The following editorial by George L. Kibbee '19 (Hon.) of The Manchester Union, in appreciation of the late Richard W. Husband, Director of Personnel Research, at Dartmouth, will be of interest not only to the many alumni who knew Professor Husband personally but to the large number who have been interested in the important work which he was developing in Hanover and in . which he had placed and maintained Dartmouth in a leading position among the colleges of the country.
RICHARD W. HUSBAND
A noble spirit passed from amongst us yesterday when Professor Richard Wellington Husband died at Hanover, and it is only in thinking of his fine life, his beautiful character, his very great service for both the college and the state, and the quality of his friendship, that one can find partial relief from the heavy sorrow of bereavement.
And it is good to recall that his greatest service came in these last years—years that were full of the richest satisfactions for him. For almost three decades he was the Typical, high grade professor of Latin, first at Leland Stanford, then at Dartmouth, one of the very best in the country, by the way, but known chiefly in college circles. Then came the war, and Professor Husband threw himself into the home war work with energy such as none but his closest friends could have suspected in the quiet, urbane, scholarly gentleman so long known simply as a professor of Latin. He was appointed secretary of the New Hampshire Committee on Public Safety, and later historian of the state's war work. In both these capacities he did a prodigious amount of work of the very first quality. When it was over, Professor Husband was known and admired from one end of this state to the other as one of our chief war workers. He himself was the very soul of modesty about it all, but those of us who were close to him in those days know somewhat of the joy he had in being able to serve.

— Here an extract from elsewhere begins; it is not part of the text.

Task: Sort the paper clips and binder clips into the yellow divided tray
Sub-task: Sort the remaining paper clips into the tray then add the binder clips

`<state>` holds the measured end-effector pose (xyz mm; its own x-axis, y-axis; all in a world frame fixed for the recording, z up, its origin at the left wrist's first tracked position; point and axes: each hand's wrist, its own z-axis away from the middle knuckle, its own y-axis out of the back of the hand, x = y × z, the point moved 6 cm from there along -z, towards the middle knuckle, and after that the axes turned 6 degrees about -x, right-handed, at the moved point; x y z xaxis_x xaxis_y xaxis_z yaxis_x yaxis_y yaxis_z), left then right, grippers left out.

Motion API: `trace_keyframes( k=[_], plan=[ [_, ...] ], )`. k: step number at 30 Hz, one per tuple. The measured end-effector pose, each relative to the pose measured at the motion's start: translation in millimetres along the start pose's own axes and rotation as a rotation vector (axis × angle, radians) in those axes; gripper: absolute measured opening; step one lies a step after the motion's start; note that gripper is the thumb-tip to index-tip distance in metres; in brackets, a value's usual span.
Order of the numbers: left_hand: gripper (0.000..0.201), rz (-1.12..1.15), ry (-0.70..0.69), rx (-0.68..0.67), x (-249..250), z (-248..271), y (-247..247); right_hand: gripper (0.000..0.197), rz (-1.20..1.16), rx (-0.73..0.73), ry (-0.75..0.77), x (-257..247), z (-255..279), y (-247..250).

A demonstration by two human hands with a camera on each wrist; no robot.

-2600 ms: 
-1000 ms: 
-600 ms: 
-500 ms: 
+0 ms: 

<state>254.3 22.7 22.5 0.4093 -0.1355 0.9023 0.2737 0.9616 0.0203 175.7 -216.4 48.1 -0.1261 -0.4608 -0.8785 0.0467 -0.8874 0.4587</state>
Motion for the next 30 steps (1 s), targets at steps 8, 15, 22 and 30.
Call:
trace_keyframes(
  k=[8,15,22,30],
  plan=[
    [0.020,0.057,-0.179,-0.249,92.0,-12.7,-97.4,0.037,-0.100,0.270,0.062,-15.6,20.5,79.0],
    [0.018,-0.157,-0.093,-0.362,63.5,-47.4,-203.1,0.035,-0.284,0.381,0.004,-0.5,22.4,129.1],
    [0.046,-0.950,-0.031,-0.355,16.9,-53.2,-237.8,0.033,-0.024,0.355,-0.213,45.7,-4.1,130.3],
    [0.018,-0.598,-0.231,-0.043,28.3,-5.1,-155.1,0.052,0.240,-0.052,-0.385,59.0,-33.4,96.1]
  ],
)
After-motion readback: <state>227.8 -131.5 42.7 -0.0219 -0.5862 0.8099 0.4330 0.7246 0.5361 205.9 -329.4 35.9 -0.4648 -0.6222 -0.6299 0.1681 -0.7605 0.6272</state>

Then came his remarkable pioneering work in the field of personnel research at Dartmouth. The college undertook an experiment in adjusting the student to his possible life work. The idea was that of shortening the gap between graduation from a liberal arts college and vocation. In its beginnings this work consisted in a study of the individual fitness of students for various callings, and also of the various industries and businesses offering opportunities to college bred, but not technically trained, young men. This took Professor Husband out into pretty much the whole country. It was new work, and no name existed for the office he held. For a while he was officially known as associate dean. But the work grew swiftly and to unexpected dimensions. It developed into personnel research. It came to include the psychological tests and thus went on into the field of mental hygiene. The late Dr. Bancroft was doing the most satisfying work of his eminently useful life in association with Professor Husband, who had become director of. personnel research, and, it will be remembered, Dr. Bancroft died in Mr. Husband's office. And a sizable department has been built up that was doing things of incalculable value to the college, the community, and the individual student.
And how he enjoyed it! Last summer thepresent writer was with him in his office, examining reports, charts, tabulations, and listening to his illuminating account of what was being done, an account that was alive with the enthusiasm of a mature man who had kept all the gladness and driving power of youth. Without word of warning we shot this question to him, as we read about the effects upon mentality of slight physical disorders: "How does this revelation of the effect of the physical upon the mental and spiritual affect your religious faith?" He was taken off his guard, but the answer came back like a flash of light. "It strengthens it. What I see in that pile of reports is souls to be helped." The professor of Latin had become the helper of souls, and we think that the happiest years of his life were those in which he was thus engaged. The material and visible result of it all is a firmly built foundation for personnel research work at Dartmouth; the imponderable result is and is to be uncounted helped souls.
Much more might be said about his work for his denomination, his extensive connection with welfare undertakings, his survey work for industrial concerns, his beautiful home life, and other things of first-rate importance. But even as we try to write, it is the man himself and not his work about whom we are really thinking, the, enduring friend whose priceless friendship, being a matter of character, rose superior to profound differences of opinion.